Şeritlerin değişik biçimlerle oluşturdukları ortak alt yapı, geleneksel resimdeki renkli eboşları çağrıştırır. Bu sanatçıya beyaz yüzeye göre biçimlendirmede büyük kolaylıklar sağlar . Hem yüzey boyaya doymuştur, hem de üste gelecek yeni biçimler arasındaki bağı oluşturacak ortak değer elde edilmiştir. Mehmet Ali burada, ortak değer olarak biçimini durmadan yeni olasılıklarla değiştirdiği, sadece bazı ipuçlarıyla tanımamıza yardımcı olduğu eski “Anadolu Tanrıçaları”yla günümüz dünyası arasında yeni anlamlar oluşturmaya çalıştığını düşündürmektedir bize. Bir kent görüntüsü ya da eski bir heykelin altından geçen renkli şeritlerin bir tür dokuma tekniği ile kesişme yerlerinde bir kadın ayağına bir kadın gövdesine dönüşmelerini izleyebilirsiniz. Anadolu tanrıçaları kültürel bağlamlarının dışında zeminde gizlenen görüntüleriyle, sanatçının uzaklaşmaya ya ada hesaplaşmaya çalıştığı bir dünyayı da imlemektedir sanki. Kadınlar. Her şey onlarla birlikte olmaktadır ama yaşanan günlük hayatın imgeleri daha önemlidir sanatçıya göre. Bu bir kaçıştır belki de. Çünkü bastırılsa da bütün imgelerin içinde onlar gözükmektedir. Bu sanatçının bütün nesnelliği ile fotoğraftan yararlanarak üst üste bindirdiği görüntülerin bilinçaltı verileriyle saydamlaştırılmasıdır. Sanatçı kendisini tanınır imgelerle gizlemeye çalışırken, gönüllü bir etkinlikle ele vermeye çalışmaktadır.

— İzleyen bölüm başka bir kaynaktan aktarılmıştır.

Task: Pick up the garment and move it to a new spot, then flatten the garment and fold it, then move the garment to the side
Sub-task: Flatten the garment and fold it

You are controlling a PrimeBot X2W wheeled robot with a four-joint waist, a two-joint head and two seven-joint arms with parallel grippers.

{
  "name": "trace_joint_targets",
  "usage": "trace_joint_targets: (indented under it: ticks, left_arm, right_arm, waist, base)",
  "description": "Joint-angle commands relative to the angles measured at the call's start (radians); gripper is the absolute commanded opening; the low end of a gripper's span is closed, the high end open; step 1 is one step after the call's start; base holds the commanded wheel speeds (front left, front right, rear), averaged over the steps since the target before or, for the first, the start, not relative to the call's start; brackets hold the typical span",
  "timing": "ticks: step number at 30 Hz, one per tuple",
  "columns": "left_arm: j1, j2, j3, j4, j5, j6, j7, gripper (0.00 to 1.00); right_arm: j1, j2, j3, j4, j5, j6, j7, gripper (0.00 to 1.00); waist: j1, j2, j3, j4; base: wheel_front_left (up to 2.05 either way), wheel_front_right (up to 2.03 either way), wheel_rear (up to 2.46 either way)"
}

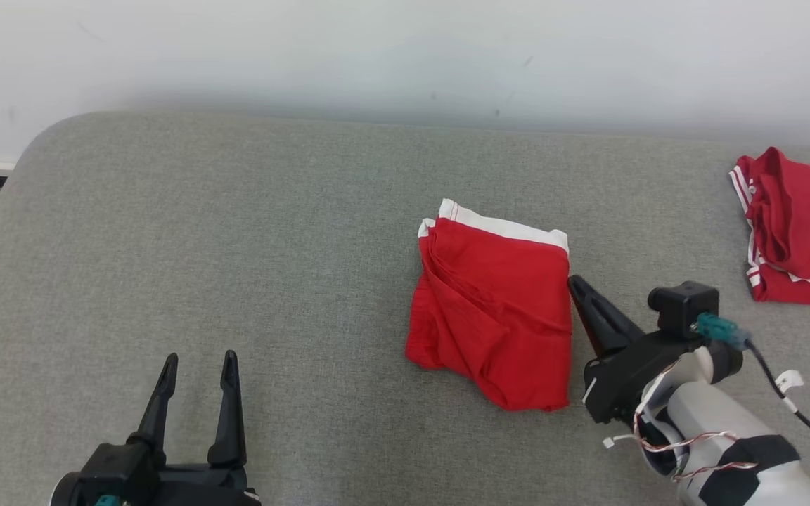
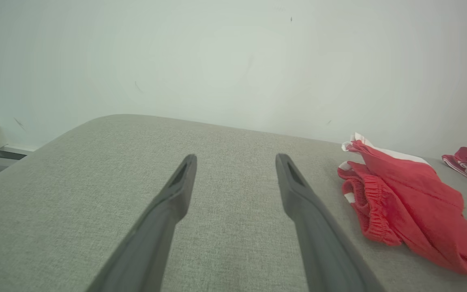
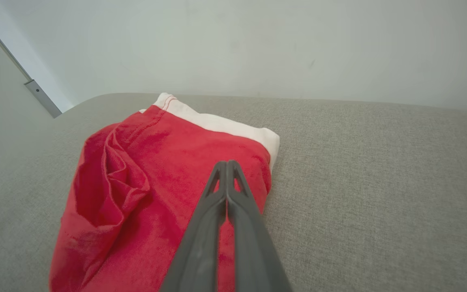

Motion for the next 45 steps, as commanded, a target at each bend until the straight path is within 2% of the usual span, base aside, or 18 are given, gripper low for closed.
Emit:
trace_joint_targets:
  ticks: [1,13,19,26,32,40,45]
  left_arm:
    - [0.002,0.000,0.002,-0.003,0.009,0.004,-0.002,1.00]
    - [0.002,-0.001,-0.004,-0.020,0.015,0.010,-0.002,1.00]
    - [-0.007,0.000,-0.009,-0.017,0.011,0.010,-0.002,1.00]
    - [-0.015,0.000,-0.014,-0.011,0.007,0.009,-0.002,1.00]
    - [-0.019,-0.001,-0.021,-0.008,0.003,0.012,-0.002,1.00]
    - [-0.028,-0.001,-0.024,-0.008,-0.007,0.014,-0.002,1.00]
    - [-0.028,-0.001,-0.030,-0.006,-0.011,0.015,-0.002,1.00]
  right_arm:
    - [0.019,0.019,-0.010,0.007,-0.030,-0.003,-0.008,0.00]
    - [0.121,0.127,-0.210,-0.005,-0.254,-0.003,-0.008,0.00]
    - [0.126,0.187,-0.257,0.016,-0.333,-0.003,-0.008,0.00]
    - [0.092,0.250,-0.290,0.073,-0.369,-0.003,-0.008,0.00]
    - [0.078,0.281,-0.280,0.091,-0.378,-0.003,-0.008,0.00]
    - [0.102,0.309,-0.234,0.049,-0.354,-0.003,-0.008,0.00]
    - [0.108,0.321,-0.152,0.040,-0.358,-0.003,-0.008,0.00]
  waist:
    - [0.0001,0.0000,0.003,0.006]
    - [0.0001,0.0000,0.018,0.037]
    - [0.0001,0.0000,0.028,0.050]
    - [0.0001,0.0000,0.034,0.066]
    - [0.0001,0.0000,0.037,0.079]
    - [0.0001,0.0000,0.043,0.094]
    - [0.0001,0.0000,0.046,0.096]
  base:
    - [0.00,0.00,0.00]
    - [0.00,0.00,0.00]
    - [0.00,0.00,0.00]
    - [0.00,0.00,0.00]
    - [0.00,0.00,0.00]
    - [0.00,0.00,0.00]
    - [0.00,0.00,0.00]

Bu nedenlerle Mehmet Ali’nin resmini iki ayrı katman ele alınarak çözümlenmelidir. Bize göre Mehmet Ali ve resmi alttaki, tuvali saran , değişik anlamlar oluşturacak biçimlerdedir gerçekte. Sanatçı kendisini ve izleyiciyi değişik uyumsuz mekanların nesneleri ya da varlıkları olarak kavramaya ve onları en olmadık olasılık içinde hiç de yadırgamayacağımız bir yapıyla uzlaştırmaya çalışmaktadır. Anlaşılıyor ki, sanatçı gerçekte bilinçaltı ve yaşadığı dünyayı barıştırmaya çalışmaktadır. Bu, sanatçı ile izleyicinin de ortak bir anlamda buluşması için gerçekleştirilmiş bir girişimdir bir bakıma. Mehmet Ali’nin resimlerindeki temalar, “Kadın ve Şeritli Mekanlar” , “ Transpoze” , “Anadolu Uygarlıkları ve Çeşitlemeler.” , “Siyam Serisi” , “Yer Gök Deniz” , “Kastamonu” Bütün bu başlıklardaki çalışmalar tarih sırasıyla uzun bir çalışmanın konusu olabilirler. Mehmet Ali’nin resimlerinden yola çıkarak altını çizmemiz gereken şudur bize göre. Sanat yapıtlarını salt konu ve tanınır imgelerin yeniden gösterilmesi olarak anlayanların, bu imgelerin gösterilme gerekçesi olmayanların sanatla ilgisi yoktur gerçekte. Başka kaygılar vardır gündemde. Mehmet Ali değişik teknik uygulamalarıyla görünen dünyanın amaçsız yeniden gösterimi tuzağına düşmeden ilerliyor.